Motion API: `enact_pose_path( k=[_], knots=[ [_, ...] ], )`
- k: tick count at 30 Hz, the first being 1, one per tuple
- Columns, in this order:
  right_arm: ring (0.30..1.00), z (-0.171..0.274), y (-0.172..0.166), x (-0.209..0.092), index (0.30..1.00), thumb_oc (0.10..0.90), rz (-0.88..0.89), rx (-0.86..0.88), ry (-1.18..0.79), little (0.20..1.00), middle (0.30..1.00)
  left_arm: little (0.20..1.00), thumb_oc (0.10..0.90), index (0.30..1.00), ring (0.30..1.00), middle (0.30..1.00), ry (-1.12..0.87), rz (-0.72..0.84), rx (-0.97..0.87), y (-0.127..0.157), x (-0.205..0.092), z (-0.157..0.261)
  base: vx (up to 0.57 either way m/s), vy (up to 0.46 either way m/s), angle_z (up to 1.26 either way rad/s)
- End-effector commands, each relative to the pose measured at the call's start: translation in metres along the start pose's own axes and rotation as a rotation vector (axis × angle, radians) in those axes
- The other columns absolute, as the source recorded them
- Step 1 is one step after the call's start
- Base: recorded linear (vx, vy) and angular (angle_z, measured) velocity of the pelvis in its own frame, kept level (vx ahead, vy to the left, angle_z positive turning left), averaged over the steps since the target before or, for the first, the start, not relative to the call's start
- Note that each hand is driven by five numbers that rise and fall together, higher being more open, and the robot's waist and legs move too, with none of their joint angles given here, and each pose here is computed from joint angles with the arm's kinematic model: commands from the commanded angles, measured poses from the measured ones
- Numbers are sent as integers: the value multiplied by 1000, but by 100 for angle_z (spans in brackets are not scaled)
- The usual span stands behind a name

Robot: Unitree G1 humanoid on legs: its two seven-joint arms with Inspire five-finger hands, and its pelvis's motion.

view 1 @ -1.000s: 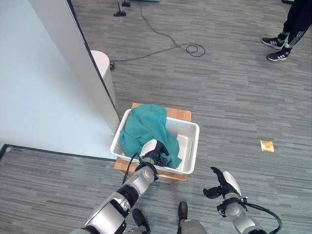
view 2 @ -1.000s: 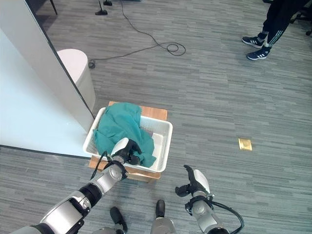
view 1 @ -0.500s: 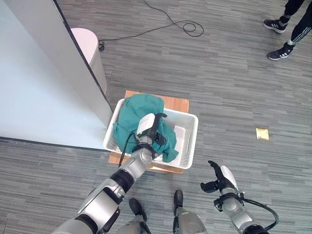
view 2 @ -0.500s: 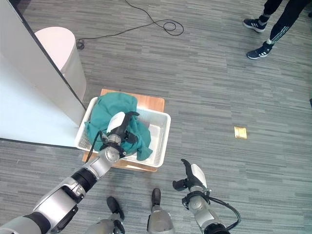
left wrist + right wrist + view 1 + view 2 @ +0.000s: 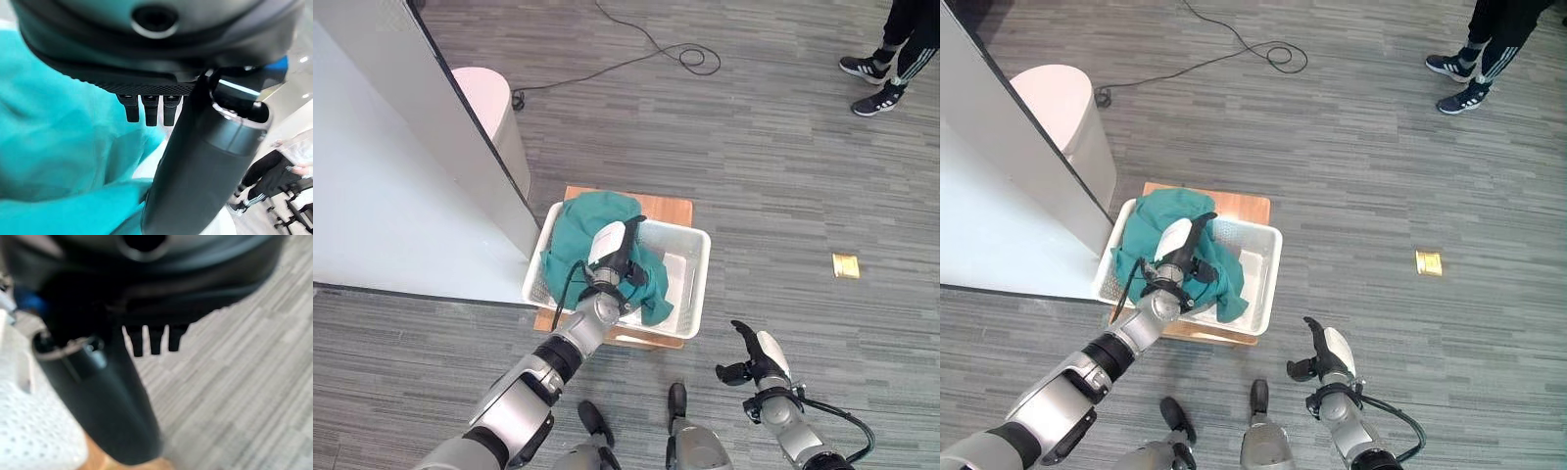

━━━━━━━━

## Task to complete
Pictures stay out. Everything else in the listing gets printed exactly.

## Output of the task
Motion API: `enact_pose_path( k=[_], knots=[ [_, ...] ], )`
- k: tick count at 30 Hz, the first being 1, one per tuple
- Columns, in this order:
  right_arm: ring (0.30..1.00), z (-0.171..0.274), y (-0.172..0.166), x (-0.209..0.092), index (0.30..1.00), thumb_oc (0.10..0.90), rz (-0.88..0.89), rx (-0.86..0.88), ry (-1.18..0.79), little (0.20..1.00), middle (0.30..1.00)
  left_arm: little (0.20..1.00), thumb_oc (0.10..0.90), index (0.30..1.00), ring (0.30..1.00), middle (0.30..1.00), ry (-1.12..0.87), rz (-0.72..0.84), rx (-0.97..0.87), y (-0.127..0.157), x (-0.205..0.092), z (-0.157..0.261)
  base: vx (up to 0.57 either way m/s), vy (up to 0.46 either way m/s), angle_z (up to 1.26 either way rad/s)
- End-effector commands, each relative to the pose measured at the call's start: translation in metres along the start pose's own axes and rotation as a rotation vector (axis × angle, radians) in those axes
- The other columns absolute, as the source recorded them
- Step 1 is one step after the call's start
- Base: recorded linear (vx, vy) and angular (angle_z, measured) velocity of the pelvis in its own frame, kept level (vx ahead, vy to the left, angle_z positive turning left), averaged over the steps since the target before or, for the first, the start, not relative to the call's start
- Note that each hand is driven by five numbers that rise and fall together, higher being more open, and the robot's waist and legs move too, with none of their joint angles given here, and each pose here is computed from joint angles with the arm's kinematic model: commands from the commanded angles, measured poses from the measured ones
- Numbers are sent as integers: the value multiplied by 1000, but by 100 for angle_z (spans in brackets are not scaled)
- The usual span stands behind a name

Robot: Unitree G1 humanoid on legs: its two seven-joint arms with Inspire five-finger hands, and its pelvis's motion.

view 1 @ -1.000s: 
view 2 @ -1.000s: 
view 1 @ -0.500s: 
view 2 @ -0.500s: 
left wrist + right wrist + view 1 + view 2 @ +0.000s: 

There is nothing further to add to the answer.